[INSTRUCTIONS TO FOLLOW]
Output only the lines below that start at the line containing "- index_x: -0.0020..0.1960" and end at the line containing "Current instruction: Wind", with both ends kept.

[PROVIDED DATA]
──────────────────────────────
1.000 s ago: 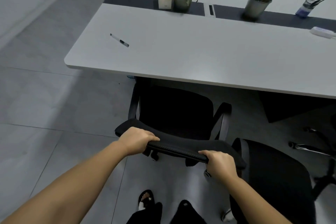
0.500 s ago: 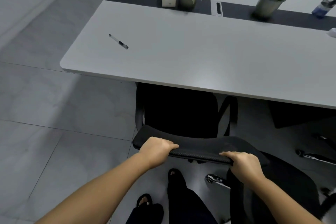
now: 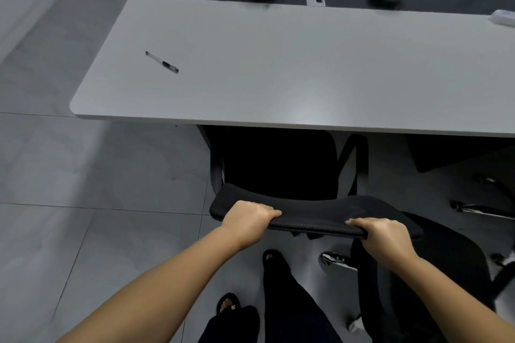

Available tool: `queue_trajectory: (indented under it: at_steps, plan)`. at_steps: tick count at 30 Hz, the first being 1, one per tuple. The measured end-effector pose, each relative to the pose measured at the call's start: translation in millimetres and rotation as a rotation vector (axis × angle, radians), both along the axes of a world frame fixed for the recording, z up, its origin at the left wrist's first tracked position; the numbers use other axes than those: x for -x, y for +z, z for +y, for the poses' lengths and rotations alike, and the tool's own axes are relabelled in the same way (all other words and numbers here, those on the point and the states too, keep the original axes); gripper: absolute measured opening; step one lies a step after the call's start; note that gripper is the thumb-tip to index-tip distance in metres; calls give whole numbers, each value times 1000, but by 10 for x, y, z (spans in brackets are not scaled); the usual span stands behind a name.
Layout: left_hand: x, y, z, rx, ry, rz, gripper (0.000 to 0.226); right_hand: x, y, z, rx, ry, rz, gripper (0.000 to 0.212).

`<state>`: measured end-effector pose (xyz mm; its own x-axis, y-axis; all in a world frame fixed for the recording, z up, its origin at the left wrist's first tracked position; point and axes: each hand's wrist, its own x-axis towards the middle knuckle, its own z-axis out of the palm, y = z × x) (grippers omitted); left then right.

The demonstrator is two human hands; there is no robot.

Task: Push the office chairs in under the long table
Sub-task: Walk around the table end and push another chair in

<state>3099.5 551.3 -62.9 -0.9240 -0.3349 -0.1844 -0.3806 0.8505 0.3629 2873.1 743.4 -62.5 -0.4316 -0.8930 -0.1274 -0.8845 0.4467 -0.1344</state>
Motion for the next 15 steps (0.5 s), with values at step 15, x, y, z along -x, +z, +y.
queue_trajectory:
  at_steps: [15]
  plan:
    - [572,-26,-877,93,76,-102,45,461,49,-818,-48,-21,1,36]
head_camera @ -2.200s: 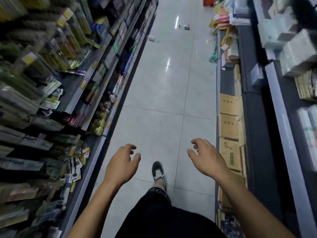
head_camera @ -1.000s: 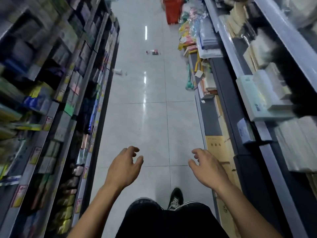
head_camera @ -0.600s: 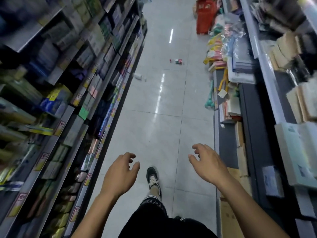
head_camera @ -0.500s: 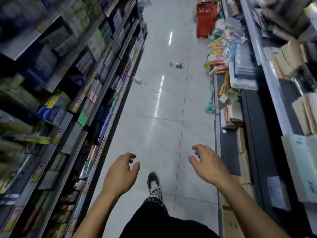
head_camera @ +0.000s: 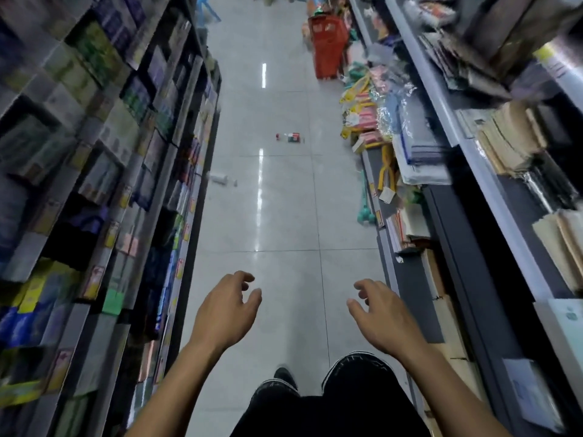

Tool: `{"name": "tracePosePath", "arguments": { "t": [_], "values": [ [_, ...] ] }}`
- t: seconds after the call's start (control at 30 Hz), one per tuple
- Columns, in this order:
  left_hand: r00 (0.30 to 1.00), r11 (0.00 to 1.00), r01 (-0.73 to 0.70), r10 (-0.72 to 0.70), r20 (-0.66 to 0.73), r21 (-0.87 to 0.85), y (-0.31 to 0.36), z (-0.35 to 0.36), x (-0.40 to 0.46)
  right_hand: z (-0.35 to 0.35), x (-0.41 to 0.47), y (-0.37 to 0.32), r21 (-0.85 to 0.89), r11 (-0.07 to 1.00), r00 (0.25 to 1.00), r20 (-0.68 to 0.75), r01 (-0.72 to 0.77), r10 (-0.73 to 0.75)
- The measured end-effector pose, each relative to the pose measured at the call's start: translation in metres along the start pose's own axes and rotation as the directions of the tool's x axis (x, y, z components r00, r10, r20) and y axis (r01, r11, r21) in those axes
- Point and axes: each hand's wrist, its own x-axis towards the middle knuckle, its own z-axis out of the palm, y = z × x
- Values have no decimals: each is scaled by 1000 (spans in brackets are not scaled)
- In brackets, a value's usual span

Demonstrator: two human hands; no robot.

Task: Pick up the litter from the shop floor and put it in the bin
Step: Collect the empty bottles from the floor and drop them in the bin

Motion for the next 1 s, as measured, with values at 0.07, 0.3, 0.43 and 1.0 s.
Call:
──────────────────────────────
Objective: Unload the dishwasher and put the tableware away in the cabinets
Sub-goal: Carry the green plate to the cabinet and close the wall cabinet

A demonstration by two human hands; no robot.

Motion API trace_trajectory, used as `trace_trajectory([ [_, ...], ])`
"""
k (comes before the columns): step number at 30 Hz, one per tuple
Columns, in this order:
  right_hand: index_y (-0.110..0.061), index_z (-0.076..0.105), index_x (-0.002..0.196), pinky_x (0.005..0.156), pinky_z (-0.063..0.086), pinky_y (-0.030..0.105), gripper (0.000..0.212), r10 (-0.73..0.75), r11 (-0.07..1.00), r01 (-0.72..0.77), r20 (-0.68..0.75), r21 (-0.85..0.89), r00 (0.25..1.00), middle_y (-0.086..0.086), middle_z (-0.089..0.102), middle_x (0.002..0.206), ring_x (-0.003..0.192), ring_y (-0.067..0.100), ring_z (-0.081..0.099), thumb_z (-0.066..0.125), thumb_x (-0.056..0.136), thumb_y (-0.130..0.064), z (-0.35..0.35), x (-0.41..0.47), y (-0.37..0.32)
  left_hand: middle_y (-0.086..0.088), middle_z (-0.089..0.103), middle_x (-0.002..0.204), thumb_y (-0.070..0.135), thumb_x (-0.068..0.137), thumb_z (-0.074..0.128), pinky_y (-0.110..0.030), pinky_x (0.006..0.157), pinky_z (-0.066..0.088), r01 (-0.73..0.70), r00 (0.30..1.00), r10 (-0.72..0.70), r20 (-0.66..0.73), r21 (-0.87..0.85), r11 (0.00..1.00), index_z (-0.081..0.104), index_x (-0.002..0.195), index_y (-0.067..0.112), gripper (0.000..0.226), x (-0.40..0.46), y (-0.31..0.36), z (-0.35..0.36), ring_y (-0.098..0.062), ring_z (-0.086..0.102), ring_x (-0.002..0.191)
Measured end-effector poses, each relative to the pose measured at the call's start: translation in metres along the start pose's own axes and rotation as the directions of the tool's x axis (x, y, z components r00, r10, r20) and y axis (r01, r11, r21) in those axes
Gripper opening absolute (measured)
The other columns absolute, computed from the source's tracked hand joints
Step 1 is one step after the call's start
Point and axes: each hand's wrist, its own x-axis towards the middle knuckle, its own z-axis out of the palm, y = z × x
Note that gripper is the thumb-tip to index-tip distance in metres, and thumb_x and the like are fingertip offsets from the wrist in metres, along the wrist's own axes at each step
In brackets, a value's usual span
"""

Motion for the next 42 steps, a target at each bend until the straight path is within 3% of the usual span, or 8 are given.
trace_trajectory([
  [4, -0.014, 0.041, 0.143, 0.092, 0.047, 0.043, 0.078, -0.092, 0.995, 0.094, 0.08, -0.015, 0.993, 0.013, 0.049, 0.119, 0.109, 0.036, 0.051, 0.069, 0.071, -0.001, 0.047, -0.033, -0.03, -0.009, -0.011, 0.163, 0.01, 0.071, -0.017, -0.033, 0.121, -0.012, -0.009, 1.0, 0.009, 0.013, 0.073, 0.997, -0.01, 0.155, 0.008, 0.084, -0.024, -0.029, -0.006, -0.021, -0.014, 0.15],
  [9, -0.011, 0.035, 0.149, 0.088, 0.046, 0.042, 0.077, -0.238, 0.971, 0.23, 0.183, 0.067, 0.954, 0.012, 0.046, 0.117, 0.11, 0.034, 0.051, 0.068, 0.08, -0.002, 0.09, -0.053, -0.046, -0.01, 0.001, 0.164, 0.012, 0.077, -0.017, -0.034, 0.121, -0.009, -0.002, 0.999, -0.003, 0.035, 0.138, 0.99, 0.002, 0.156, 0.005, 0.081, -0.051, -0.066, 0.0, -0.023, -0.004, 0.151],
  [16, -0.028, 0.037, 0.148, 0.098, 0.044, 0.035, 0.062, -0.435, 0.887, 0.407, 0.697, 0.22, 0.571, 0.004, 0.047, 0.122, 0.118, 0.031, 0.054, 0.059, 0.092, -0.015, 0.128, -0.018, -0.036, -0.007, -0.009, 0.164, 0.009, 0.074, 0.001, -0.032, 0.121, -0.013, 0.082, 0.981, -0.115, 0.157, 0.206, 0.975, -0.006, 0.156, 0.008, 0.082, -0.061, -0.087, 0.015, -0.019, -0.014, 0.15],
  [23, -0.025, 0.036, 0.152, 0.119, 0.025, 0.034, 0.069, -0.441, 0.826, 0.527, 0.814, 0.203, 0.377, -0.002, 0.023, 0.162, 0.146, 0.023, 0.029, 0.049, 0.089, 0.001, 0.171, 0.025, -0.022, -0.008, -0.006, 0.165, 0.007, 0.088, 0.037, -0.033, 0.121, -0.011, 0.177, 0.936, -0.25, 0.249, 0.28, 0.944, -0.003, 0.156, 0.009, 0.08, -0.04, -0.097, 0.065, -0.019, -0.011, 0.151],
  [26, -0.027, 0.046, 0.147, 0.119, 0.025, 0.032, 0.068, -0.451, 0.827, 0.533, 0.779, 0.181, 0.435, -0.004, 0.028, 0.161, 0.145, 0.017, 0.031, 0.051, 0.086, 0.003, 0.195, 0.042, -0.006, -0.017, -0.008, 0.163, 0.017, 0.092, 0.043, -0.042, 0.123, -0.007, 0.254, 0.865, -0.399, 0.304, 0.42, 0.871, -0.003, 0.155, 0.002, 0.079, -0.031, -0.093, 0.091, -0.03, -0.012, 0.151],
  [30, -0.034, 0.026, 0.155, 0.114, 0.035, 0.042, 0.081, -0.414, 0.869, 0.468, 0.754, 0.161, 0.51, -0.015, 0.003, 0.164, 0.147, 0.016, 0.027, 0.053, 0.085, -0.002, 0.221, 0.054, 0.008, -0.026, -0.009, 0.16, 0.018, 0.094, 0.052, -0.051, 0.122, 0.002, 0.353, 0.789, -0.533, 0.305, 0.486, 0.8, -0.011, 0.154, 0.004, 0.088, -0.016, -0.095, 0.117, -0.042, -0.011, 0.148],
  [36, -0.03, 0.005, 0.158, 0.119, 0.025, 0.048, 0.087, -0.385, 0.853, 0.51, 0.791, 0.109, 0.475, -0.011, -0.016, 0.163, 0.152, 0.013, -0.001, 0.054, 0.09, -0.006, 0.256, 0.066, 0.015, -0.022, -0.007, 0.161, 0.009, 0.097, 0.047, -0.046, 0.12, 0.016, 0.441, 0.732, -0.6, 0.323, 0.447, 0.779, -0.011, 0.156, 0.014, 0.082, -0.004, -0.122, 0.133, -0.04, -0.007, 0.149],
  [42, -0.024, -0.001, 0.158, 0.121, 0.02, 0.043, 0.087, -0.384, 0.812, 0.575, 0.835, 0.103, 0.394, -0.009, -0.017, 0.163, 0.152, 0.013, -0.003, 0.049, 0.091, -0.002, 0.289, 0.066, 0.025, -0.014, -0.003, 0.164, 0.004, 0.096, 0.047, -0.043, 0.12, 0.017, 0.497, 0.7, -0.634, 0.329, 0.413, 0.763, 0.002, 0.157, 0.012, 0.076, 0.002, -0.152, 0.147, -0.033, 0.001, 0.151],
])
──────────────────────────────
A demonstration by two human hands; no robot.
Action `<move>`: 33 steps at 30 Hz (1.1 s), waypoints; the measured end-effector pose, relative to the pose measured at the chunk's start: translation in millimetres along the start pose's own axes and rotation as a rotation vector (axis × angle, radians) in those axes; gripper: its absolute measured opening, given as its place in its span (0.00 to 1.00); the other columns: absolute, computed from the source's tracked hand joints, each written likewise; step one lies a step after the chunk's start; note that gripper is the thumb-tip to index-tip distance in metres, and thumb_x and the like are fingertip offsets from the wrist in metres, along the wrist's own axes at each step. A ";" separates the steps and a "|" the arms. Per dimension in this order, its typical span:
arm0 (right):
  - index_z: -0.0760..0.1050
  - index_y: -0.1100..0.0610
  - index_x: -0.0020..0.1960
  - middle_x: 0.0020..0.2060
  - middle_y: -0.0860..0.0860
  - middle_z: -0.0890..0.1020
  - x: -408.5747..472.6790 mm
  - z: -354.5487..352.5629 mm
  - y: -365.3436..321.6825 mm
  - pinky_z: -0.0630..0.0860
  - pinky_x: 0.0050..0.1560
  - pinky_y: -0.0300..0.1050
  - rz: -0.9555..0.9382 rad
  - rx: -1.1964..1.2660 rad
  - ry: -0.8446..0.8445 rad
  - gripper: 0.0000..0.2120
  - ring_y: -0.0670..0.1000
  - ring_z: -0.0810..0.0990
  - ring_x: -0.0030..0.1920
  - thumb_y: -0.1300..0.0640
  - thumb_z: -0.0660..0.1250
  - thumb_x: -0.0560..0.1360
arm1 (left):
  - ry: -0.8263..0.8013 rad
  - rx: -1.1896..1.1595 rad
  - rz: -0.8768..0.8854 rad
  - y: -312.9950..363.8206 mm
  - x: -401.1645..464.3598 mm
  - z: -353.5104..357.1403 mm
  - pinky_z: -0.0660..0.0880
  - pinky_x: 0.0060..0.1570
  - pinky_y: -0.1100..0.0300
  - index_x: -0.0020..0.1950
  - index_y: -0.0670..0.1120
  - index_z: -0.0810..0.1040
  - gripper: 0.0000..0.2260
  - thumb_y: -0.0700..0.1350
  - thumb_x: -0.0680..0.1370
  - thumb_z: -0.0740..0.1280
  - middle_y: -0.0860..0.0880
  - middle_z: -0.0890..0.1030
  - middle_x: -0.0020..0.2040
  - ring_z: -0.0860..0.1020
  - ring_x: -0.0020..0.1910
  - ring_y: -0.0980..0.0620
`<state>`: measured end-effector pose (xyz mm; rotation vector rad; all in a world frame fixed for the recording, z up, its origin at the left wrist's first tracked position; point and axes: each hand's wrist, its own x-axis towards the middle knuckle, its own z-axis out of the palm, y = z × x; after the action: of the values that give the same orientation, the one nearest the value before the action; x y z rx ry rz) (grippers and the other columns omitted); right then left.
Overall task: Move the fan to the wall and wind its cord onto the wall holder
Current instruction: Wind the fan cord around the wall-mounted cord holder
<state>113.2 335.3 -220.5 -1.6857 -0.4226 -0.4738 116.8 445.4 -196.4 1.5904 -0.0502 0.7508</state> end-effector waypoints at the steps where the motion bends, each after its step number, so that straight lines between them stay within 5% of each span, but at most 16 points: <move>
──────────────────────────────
[TASK SOLUTION]
  - index_x: -0.0020..0.1960
  - middle_x: 0.0020..0.2060
  - middle_y: -0.0860..0.0860
  - middle_z: -0.0890..0.1020
  - x: -408.5747..472.6790 mm
  - z: -354.5487..352.5629 mm
  - y: -365.3436..321.6825 mm
  - pinky_z: -0.0630..0.0860
  - pinky_x: 0.0050..0.1560
  - pinky_y: -0.0300..0.1050
  - rz: -0.9555..0.9382 rad
  - rx: -1.1964..1.2660 rad
  - ry: -0.8446..0.8445 rad
  - gripper: 0.0000..0.2120
  - ring_y: -0.0670..0.1000
  - ring_z: -0.0810..0.0990
  - ring_x: -0.0030..0.1920
  - thumb_y: -0.1300..0.0640
  - thumb_z: -0.0660..0.1250
  - thumb_x: -0.0560..0.1360
arm1 (left):
  - ry: -0.8263..0.8013 rad
  - rx: -1.1896..1.1595 rad
  - rz: -0.8768..0.8854 rad
  - y: -312.9950..363.8206 mm
  - x: -401.1645..464.3598 mm
  - z: -353.5104..357.1403 mm
  - pinky_z: -0.0660..0.0880
  - pinky_x: 0.0060..0.1570
  - pinky_y: -0.1100..0.0300
  - index_x: -0.0020..0.1950
  - index_y: -0.0670..0.1120
  - index_z: -0.0810..0.1040
  - gripper: 0.0000..0.2260
  - thumb_y: -0.0700..0.1350
  - thumb_x: -0.0680..0.1370
  - thumb_z: -0.0740..0.1280
  - middle_y: -0.0860..0.0880
  - middle_z: -0.0890..0.1030
  - middle_x: -0.0020..0.2040
  - ring_z: -0.0860..0.1020
  - ring_x: -0.0020..0.1910
  - ring_y: -0.0980..0.0620
`<state>`: measured end-effector pose (xyz mm; rotation vector rad; all in a world frame fixed for the recording, z up, its origin at the left wrist's first tracked position; point and axes: each hand's wrist, its own x-axis towards the middle knuckle, its own z-axis out of the palm, y = z × x; after the action: of the values that give the same orientation, the one nearest the value before the action; x y z rx ry rz) (grippers and the other columns omitted); right then left.
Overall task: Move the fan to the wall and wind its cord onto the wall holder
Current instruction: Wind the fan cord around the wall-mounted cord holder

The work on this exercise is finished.